The data below is to be copied exactly, line by line.

Available data:
BEGIN

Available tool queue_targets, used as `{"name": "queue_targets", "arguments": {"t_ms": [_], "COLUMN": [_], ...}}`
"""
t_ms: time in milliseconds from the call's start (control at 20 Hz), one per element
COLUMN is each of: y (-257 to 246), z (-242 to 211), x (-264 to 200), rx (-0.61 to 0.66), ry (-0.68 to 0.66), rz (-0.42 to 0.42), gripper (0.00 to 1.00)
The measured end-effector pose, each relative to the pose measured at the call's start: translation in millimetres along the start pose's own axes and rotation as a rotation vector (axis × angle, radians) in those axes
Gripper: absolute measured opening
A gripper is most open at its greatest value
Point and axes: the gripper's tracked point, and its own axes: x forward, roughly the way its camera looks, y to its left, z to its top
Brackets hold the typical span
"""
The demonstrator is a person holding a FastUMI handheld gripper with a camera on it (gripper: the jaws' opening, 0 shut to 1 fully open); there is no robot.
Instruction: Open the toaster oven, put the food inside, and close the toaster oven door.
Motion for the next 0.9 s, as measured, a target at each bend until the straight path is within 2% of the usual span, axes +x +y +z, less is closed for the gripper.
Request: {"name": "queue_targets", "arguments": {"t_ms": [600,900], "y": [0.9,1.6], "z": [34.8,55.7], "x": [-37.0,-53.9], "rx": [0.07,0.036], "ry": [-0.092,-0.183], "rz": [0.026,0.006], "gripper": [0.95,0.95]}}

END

Written solution:
Available tool queue_targets, used as `{"name": "queue_targets", "arguments": {"t_ms": [_], "COLUMN": [_], ...}}`
"""
t_ms: time in milliseconds from the call's start (control at 20 Hz), one per element
COLUMN is each of: y (-257 to 246), z (-242 to 211), x (-264 to 200), rx (-0.61 to 0.66), ry (-0.68 to 0.66), rz (-0.42 to 0.42), gripper (0.00 to 1.00)
The measured end-effector pose, each relative to the pose measured at the call's start: translation in millimetres along the start pose's own axes and rotation as a rotation vector (axis × angle, radians) in those axes
Gripper: absolute measured opening
A gripper is most open at its greatest value
Point and axes: the gripper's tracked point, and its own axes: x forward, roughly the way its camera looks, y to its left, z to its top
Brackets hold the typical span
"""
The demonstrator is a person holding a FastUMI handheld gripper with a camera on it (gripper: the jaws' opening, 0 shut to 1 fully open); there is no robot.
Instruction: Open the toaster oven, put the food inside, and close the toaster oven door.
Motion for the next 0.9 s, as measured, a target at each bend until the straight path is within 2% of the usual span, axes +x +y +z, less is closed for the gripper.
Request: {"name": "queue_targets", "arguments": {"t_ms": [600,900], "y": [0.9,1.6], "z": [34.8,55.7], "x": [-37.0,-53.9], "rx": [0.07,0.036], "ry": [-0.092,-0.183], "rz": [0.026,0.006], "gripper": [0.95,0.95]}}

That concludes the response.